About this task |
Use the entries below and reproduce exactly the lines from the one containing "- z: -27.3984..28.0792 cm" down to the one containing "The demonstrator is", both of them included.

Task inputs |

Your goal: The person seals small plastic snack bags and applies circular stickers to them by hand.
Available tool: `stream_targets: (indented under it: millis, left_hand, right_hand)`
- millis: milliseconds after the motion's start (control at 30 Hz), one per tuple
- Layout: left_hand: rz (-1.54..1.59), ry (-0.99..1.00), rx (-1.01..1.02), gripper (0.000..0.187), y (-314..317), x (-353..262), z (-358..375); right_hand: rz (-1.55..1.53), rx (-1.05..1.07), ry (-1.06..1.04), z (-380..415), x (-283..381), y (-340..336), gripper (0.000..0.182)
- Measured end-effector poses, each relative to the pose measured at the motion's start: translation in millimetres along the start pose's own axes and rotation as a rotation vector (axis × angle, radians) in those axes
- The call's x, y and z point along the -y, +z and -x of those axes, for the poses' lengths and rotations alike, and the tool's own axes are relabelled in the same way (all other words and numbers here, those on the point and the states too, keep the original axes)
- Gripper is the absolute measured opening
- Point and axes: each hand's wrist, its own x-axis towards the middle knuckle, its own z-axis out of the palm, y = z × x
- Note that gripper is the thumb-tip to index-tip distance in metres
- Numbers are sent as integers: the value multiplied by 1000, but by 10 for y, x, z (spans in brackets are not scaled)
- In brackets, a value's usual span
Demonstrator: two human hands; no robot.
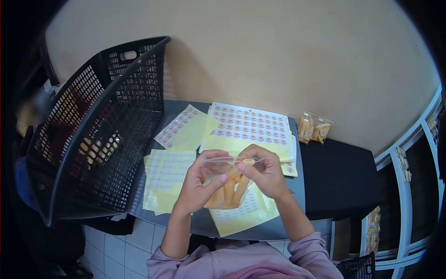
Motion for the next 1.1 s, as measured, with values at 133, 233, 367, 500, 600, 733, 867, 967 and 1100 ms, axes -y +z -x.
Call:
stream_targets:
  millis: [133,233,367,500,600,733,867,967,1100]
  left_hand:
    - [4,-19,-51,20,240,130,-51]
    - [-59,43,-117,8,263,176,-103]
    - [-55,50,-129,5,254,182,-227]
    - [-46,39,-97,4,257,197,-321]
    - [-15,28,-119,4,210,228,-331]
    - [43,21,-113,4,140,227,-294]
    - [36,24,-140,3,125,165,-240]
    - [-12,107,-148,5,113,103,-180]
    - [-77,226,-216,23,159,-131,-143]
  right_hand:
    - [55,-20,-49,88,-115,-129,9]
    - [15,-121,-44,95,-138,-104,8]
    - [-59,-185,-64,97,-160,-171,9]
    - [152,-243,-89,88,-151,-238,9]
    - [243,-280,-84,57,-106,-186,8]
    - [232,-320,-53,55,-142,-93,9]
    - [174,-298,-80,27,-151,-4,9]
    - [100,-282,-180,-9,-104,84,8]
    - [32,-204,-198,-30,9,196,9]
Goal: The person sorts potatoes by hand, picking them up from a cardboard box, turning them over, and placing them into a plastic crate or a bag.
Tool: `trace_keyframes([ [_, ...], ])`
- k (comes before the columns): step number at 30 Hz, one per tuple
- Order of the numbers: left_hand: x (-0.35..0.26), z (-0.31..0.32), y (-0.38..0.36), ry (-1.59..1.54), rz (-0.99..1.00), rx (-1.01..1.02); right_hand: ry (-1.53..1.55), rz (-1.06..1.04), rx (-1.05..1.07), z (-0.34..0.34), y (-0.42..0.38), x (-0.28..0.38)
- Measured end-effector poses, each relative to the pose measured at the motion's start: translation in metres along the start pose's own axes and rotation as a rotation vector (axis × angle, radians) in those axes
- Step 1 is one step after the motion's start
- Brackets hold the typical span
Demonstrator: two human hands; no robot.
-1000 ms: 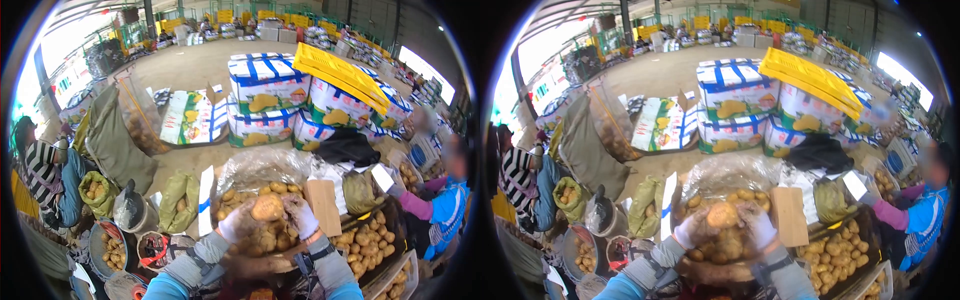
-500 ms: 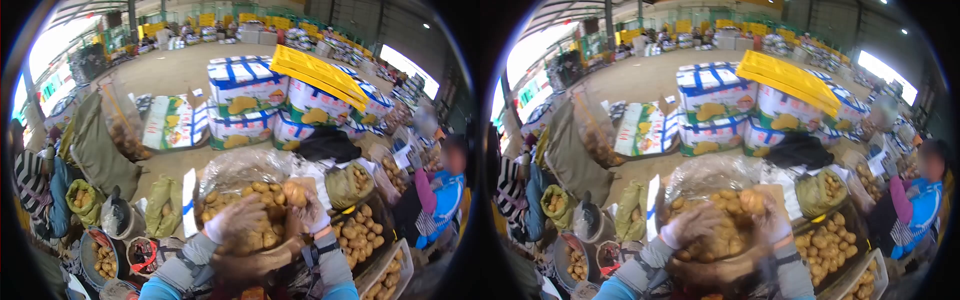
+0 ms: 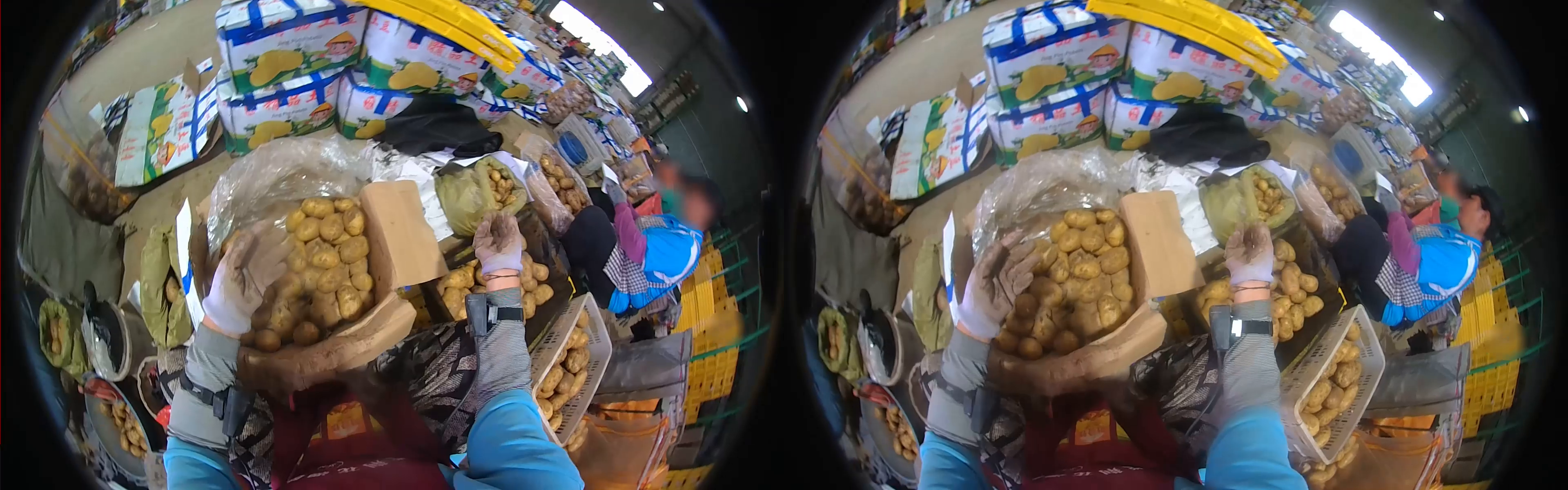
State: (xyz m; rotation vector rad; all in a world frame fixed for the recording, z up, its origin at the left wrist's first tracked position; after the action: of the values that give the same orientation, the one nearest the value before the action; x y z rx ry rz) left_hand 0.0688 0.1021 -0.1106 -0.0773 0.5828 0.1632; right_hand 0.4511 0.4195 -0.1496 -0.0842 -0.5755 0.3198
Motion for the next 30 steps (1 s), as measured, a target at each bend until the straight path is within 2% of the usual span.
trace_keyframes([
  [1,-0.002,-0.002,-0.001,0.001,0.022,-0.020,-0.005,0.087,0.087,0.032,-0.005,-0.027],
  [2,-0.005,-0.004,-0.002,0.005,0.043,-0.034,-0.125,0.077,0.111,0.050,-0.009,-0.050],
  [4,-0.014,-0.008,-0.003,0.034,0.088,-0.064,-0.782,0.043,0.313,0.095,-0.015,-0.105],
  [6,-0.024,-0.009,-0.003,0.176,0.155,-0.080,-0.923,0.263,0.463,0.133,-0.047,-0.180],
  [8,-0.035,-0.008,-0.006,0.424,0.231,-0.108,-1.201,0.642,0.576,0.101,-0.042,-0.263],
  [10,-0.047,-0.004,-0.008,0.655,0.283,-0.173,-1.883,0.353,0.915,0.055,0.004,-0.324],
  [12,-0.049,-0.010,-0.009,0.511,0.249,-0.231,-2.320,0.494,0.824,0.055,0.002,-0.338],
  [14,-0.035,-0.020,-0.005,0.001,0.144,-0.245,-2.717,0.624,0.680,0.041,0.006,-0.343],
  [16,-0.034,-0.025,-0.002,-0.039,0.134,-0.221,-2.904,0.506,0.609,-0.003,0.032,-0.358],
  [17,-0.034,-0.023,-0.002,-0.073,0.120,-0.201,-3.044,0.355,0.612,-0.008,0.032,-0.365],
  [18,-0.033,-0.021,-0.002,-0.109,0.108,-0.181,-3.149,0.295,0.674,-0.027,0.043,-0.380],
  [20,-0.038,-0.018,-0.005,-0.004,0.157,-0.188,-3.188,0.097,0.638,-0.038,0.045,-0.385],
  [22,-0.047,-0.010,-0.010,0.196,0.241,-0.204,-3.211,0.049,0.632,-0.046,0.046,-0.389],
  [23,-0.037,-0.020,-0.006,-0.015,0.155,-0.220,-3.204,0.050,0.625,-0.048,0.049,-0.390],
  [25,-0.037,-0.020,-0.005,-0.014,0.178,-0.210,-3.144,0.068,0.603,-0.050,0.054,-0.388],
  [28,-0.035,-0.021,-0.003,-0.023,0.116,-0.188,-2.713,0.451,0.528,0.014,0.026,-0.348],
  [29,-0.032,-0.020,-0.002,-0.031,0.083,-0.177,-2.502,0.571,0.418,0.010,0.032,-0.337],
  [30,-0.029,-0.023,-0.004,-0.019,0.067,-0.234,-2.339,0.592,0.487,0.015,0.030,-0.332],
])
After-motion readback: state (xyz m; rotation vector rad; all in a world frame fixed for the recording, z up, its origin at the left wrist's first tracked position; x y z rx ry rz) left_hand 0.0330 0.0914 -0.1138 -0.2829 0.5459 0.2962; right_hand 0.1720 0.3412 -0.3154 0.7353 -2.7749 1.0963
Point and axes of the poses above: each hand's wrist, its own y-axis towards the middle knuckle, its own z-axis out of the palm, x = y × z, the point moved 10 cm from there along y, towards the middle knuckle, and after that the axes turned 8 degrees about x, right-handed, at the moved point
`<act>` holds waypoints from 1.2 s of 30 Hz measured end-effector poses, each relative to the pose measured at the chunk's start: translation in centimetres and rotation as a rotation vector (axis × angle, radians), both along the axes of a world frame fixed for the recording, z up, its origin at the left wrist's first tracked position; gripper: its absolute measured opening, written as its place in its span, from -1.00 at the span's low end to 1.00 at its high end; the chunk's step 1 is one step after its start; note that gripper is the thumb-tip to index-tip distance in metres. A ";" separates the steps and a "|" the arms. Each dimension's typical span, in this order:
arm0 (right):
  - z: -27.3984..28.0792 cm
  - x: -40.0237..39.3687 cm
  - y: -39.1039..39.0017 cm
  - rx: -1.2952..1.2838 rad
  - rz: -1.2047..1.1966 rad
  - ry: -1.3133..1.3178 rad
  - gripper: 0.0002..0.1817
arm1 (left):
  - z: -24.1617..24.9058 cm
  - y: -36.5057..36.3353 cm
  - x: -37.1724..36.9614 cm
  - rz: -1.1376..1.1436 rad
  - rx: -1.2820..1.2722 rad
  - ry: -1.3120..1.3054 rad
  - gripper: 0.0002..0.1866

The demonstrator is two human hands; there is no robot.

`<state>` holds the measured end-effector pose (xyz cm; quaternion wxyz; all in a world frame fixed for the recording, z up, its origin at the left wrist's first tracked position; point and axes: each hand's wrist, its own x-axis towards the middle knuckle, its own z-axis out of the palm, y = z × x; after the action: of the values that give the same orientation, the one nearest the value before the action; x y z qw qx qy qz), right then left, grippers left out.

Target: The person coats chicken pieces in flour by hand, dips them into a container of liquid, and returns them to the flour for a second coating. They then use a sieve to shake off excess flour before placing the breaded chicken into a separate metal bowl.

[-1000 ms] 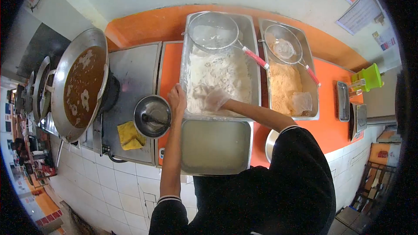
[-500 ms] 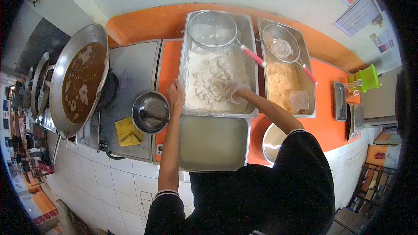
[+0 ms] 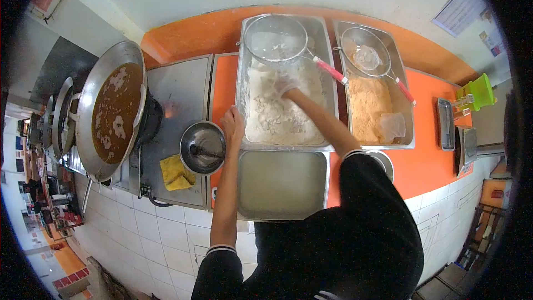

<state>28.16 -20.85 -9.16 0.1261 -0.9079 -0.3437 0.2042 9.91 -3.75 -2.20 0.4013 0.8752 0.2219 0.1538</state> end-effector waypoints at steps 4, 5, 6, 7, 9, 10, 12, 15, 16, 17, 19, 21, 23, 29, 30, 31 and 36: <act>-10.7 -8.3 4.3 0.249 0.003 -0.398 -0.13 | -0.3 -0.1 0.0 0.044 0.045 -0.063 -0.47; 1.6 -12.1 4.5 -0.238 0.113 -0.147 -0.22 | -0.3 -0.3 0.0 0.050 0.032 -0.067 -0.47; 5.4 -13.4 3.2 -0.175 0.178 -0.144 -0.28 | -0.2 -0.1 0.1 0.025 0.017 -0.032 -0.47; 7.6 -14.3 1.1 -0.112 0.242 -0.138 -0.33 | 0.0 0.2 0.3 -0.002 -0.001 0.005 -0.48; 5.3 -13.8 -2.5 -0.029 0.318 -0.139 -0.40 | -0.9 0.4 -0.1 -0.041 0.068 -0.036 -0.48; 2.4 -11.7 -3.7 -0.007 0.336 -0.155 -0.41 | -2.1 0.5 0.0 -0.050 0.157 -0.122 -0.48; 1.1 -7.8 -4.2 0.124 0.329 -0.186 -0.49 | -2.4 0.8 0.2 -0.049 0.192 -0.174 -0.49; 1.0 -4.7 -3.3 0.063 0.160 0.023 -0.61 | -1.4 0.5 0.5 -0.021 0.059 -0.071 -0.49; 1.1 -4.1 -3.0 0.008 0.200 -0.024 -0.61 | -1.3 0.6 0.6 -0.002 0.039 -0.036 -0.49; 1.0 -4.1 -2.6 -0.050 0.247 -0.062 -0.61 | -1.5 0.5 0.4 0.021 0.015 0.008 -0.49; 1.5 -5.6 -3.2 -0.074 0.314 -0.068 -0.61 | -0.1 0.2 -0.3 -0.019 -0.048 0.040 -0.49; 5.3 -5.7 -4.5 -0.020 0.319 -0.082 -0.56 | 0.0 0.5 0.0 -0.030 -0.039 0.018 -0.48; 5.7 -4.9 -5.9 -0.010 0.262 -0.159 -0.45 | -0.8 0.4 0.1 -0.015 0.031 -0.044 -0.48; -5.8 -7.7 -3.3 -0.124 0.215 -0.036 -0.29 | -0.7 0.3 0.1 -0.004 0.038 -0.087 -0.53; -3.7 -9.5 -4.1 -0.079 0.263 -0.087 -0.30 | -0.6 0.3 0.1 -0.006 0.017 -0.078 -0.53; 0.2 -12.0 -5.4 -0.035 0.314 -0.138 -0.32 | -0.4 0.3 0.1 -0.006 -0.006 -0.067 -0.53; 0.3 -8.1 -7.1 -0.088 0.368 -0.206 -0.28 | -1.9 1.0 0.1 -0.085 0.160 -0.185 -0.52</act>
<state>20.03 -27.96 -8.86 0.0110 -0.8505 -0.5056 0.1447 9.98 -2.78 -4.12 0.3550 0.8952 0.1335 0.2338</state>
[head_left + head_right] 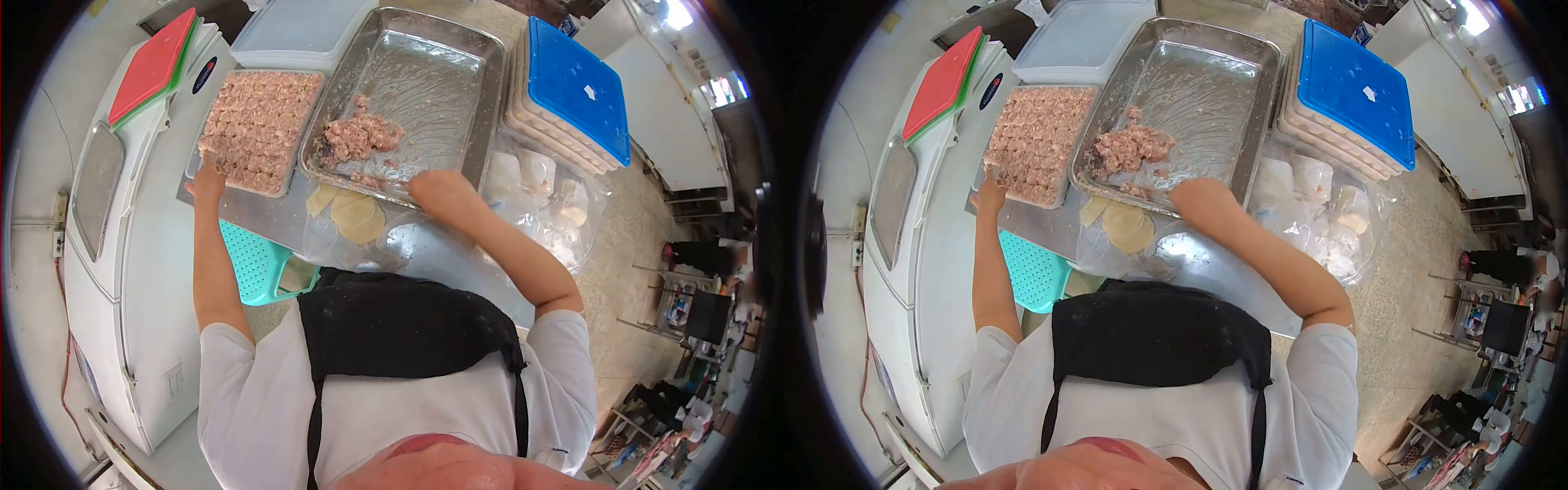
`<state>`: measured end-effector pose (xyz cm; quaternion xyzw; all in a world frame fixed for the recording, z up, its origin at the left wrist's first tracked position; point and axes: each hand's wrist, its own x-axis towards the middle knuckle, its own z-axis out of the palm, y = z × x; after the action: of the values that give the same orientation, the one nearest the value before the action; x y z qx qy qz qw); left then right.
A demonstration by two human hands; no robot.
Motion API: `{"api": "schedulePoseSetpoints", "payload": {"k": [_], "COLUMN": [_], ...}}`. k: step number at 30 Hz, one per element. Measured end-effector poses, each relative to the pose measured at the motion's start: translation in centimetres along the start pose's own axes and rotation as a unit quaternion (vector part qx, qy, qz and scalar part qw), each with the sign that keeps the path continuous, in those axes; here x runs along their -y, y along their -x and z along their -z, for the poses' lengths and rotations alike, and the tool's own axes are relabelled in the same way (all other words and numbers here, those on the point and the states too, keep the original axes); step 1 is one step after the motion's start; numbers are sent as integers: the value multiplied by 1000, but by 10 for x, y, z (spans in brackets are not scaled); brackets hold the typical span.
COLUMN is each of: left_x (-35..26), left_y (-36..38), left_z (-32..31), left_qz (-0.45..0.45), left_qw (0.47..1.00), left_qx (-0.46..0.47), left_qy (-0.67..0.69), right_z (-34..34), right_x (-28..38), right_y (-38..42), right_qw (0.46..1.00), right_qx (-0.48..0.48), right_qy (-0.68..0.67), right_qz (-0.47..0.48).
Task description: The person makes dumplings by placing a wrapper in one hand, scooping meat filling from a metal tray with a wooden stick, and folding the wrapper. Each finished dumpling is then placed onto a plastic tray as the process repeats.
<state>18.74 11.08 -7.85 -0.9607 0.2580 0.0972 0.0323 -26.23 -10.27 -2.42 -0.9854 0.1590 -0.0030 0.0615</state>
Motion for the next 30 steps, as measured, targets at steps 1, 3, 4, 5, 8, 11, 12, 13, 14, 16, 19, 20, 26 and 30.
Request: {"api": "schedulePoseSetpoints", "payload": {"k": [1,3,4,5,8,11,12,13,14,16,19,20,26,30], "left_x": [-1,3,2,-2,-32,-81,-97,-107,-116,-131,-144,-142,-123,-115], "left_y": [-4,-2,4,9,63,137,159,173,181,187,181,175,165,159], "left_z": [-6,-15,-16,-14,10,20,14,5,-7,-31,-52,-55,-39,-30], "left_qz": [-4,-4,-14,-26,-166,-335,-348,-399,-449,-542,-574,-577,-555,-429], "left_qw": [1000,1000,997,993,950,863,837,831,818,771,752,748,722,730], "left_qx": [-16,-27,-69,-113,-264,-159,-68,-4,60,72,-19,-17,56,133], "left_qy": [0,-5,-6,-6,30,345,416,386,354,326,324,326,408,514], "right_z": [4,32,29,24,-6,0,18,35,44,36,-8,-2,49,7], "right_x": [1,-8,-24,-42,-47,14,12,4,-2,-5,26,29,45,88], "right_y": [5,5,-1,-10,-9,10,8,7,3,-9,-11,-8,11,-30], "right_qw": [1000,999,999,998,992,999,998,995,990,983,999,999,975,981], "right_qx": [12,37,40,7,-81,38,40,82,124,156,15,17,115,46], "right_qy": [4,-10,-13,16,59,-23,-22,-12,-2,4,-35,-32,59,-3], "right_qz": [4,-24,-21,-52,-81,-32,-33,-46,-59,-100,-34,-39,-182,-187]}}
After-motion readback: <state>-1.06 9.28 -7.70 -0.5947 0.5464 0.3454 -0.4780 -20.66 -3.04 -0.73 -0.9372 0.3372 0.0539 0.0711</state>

Exercise output |
  - z: -27.3984..28.0792 cm
  - x: -40.0237..39.3687 cm
  - y: -39.1039..39.0017 cm
  - rx: -1.2952..1.2838 rad
  - rz: -1.2047..1.1966 rad
  - ry: -1.3133..1.3178 rad
  - gripper: 0.0002..0.1817
arm1 (left):
  - z: -24.1617..24.9058 cm
  - y: -36.5057..36.3353 cm
  - x: -37.1724..36.9614 cm
  - rz: -1.1376..1.1436 rad
  - rx: -1.2820..1.2722 rad
  - ry: -1.3120..1.3054 rad
  - gripper: 0.0002..0.1866

The demonstrator is two human hands; there is no robot.

A complete answer has now been given to the exercise.